2025 was a bad year for criminal justice.
Executions in the U.S. surged, nearly doubling the 2024 numbers, and reaching 47 by year-end, largely driven by a record 19 executions in Florida, the highest in over 15 years.
2025 also saw an aggressive shift linking immigration enforcement with criminal punishment, notable in several states, including Florida, Alabama, and Texas. And it saw the most radical remake of the federal Department of Justice ever, which for its entire history operated under an ethos of fair, impartial, and nonpartisan prosecution, suffering its only miscarriage in the Watergate scandal, which exposed the department’s shortcomings in supervising the ethics of its leadership.
The lesson from Watergate was that the department needed to ensure that personal and partisan interests must not influence legal judgments; that the work of the department would inspire public confidence that politics and pressure would not be permitted to influence its policies and decisions; and that a culture needed to be established in which officials were committed to sound judgments, professionalism of the highest order, and integrity.
In line with this mission, and to protect the transparency, ethical integrity, and accountability in the department, offices, rules, and regulations were established.
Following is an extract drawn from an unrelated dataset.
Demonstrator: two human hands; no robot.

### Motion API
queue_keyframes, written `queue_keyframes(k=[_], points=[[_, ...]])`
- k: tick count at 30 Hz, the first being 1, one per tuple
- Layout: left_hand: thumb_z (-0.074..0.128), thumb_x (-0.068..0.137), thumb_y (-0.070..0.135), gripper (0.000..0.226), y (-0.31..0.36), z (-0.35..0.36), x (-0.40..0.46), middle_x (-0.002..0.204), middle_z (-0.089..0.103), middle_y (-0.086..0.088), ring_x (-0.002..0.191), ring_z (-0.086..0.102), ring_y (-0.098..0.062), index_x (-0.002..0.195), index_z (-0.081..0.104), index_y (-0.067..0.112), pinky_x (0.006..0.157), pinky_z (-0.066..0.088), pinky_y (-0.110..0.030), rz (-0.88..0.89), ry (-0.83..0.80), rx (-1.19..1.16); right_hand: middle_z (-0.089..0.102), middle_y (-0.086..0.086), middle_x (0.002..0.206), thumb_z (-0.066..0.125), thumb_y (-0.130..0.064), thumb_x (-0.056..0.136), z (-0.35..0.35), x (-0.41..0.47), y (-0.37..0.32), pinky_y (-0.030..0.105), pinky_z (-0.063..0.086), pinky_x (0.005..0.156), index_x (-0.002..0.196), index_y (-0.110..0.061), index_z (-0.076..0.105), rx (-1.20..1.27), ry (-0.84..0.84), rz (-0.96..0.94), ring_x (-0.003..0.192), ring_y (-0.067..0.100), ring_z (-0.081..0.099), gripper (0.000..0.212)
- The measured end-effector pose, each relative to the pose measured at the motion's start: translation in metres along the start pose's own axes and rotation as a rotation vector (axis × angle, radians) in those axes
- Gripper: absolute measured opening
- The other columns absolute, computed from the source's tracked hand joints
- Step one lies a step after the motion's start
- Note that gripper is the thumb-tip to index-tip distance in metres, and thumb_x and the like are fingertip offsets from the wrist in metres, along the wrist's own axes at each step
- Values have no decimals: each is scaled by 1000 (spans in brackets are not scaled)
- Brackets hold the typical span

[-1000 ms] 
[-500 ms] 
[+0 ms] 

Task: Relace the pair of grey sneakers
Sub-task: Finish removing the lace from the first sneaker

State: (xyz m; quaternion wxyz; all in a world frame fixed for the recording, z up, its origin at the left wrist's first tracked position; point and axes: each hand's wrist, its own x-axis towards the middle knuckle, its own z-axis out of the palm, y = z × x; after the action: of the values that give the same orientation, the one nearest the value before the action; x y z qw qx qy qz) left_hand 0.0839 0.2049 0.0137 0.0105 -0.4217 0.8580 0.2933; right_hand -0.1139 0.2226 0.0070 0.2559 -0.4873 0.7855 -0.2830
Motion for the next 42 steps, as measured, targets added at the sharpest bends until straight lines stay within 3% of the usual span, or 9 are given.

Offices of professional responsibility and an inspector general in the department were created; principles of fair and ethical prosecution were articulated; Congress enacted an Ethics in Government Act as well as a Civil Service Reform Act to ensure an ethical and nonpartisan work force.
These reforms guided the work of the department for the next fifty years, under Republican and Democratic administrations. There was some slippage, and the department faced criticism for some of its decisions. But the guardrails established after Watergate held up reasonably well, especially its investigations of Russia’s influence in the 2016 presidential election, and the indictments of Donald Trump for attempting to undermine the 2016 election and stealing sensitive government documents after leaving office.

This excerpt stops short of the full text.